__Exercise description__:
The expected output is a copy of every line in the records with the string "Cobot".

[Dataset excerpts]
------------------------------------------------------------------------
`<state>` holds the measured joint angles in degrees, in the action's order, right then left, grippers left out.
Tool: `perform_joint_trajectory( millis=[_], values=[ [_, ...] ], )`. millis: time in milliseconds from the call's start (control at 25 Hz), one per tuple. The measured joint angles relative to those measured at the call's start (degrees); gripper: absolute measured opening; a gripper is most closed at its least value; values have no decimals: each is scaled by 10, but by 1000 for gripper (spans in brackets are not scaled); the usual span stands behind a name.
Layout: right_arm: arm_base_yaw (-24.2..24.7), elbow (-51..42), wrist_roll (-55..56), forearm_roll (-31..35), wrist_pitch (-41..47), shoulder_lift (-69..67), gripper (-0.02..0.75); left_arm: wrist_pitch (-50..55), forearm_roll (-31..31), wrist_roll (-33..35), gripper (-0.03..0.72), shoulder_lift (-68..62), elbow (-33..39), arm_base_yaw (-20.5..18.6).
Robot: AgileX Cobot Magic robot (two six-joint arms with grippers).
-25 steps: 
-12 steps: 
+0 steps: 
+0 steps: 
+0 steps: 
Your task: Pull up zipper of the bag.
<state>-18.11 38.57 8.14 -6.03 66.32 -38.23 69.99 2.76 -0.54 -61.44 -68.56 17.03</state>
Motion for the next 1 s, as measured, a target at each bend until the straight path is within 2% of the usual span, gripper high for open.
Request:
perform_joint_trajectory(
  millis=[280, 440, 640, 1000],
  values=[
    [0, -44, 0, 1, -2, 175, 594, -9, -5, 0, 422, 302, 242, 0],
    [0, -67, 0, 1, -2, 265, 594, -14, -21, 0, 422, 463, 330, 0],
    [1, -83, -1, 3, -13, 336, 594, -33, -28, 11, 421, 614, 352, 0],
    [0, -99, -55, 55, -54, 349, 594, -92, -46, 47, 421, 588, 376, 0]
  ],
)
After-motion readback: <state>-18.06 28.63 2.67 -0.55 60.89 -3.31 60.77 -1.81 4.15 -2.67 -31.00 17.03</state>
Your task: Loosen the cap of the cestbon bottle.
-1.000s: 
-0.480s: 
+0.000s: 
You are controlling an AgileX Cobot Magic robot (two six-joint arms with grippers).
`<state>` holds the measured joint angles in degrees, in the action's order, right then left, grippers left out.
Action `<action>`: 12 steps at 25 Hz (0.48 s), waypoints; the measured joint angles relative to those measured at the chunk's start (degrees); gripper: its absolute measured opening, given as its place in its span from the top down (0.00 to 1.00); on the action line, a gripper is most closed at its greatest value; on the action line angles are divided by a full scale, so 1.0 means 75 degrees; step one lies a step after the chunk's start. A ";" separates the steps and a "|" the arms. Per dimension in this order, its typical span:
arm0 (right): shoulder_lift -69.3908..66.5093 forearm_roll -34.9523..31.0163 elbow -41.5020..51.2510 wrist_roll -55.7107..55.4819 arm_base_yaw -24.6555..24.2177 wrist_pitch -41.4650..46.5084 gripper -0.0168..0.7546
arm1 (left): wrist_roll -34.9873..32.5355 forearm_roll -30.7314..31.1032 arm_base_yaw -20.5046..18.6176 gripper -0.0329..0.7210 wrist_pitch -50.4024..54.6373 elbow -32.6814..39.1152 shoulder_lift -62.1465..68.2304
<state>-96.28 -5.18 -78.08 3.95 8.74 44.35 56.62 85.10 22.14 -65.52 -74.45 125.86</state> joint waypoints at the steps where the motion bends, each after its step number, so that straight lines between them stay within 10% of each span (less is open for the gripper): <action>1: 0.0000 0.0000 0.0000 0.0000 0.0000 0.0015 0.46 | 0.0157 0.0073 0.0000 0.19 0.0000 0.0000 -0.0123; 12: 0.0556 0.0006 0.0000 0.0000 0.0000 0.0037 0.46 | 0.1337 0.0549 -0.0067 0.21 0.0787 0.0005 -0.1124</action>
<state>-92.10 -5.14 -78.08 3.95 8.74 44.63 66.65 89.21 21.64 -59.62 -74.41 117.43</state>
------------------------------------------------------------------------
__Result of the exercise__:
Robot: AgileX Cobot Magic robot (two six-joint arms with grippers).
You are controlling an AgileX Cobot Magic robot (two six-joint arms with grippers).

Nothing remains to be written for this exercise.